TASK ITEM = Using the records below, report how many lines hold "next", with no extra text.

EXTRACTED RECORDS =
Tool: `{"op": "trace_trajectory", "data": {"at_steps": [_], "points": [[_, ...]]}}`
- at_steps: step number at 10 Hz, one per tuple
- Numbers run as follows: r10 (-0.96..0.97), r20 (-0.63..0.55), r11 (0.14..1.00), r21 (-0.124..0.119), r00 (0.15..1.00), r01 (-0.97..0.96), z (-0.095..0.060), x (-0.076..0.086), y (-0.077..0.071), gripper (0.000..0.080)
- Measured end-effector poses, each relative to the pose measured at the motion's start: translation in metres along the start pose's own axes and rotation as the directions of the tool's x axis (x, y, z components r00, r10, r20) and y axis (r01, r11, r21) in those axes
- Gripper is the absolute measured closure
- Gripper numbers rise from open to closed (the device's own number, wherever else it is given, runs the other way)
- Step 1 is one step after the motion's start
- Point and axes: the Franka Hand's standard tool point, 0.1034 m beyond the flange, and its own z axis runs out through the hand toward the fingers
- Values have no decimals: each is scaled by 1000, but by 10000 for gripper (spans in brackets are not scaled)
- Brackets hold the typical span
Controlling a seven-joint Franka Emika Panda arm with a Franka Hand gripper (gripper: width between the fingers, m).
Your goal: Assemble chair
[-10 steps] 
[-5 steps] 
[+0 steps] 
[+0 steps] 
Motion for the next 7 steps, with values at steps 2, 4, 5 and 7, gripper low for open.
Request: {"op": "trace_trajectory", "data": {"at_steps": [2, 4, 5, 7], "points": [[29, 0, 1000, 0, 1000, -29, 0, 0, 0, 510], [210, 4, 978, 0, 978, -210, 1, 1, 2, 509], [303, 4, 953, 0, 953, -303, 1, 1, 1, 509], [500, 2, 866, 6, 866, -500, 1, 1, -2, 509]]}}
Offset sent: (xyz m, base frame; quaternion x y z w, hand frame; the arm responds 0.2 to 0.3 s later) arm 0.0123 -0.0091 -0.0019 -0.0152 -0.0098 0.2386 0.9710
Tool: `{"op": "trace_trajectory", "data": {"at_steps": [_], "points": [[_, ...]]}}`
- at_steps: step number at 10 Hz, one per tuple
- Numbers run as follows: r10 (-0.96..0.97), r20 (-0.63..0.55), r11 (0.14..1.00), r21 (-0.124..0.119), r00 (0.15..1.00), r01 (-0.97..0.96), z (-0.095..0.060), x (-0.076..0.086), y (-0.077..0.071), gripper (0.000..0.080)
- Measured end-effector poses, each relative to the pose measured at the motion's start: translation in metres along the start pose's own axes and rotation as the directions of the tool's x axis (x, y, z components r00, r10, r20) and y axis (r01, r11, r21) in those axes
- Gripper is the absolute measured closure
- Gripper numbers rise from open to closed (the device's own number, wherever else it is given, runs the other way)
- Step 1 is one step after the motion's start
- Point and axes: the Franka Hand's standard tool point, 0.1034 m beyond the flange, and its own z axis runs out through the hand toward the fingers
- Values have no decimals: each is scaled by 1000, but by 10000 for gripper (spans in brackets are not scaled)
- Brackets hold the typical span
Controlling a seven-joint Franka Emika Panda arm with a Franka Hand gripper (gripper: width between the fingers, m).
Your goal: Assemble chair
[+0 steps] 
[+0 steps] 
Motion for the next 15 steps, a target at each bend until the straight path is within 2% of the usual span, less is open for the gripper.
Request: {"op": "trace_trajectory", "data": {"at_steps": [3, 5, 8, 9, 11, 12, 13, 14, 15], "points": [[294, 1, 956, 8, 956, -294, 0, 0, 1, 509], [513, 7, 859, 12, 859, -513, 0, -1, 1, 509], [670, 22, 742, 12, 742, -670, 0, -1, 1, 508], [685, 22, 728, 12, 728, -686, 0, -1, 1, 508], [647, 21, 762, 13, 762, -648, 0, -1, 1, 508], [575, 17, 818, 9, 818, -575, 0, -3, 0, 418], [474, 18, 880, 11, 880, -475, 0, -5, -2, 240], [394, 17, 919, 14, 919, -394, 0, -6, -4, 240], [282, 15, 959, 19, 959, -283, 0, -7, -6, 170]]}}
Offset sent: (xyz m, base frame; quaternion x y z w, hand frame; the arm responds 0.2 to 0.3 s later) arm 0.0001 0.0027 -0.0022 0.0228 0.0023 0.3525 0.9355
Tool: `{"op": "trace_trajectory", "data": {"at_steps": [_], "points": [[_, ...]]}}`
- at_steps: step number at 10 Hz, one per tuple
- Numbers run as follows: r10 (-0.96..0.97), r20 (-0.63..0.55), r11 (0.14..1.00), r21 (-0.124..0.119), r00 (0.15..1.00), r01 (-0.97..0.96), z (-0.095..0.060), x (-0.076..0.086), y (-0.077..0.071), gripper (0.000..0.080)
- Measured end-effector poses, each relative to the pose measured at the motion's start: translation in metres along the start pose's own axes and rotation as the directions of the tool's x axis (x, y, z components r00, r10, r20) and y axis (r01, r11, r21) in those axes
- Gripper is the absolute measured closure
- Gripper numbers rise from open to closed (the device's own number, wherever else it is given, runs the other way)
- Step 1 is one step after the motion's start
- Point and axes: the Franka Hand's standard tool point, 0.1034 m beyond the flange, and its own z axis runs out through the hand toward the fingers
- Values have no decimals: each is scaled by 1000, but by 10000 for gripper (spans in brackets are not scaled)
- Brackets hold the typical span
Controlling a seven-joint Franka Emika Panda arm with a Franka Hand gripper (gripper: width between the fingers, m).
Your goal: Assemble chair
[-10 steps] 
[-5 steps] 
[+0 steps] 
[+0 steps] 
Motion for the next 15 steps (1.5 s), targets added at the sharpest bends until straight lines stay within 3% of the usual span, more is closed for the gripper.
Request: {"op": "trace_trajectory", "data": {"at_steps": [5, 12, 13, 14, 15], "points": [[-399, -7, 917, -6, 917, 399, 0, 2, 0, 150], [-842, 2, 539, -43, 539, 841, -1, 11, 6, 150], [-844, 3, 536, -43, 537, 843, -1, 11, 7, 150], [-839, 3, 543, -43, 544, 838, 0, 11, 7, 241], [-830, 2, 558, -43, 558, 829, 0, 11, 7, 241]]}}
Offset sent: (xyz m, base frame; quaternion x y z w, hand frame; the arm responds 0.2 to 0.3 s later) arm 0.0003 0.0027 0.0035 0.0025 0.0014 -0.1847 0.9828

RESPONSE TO THE TASK = 3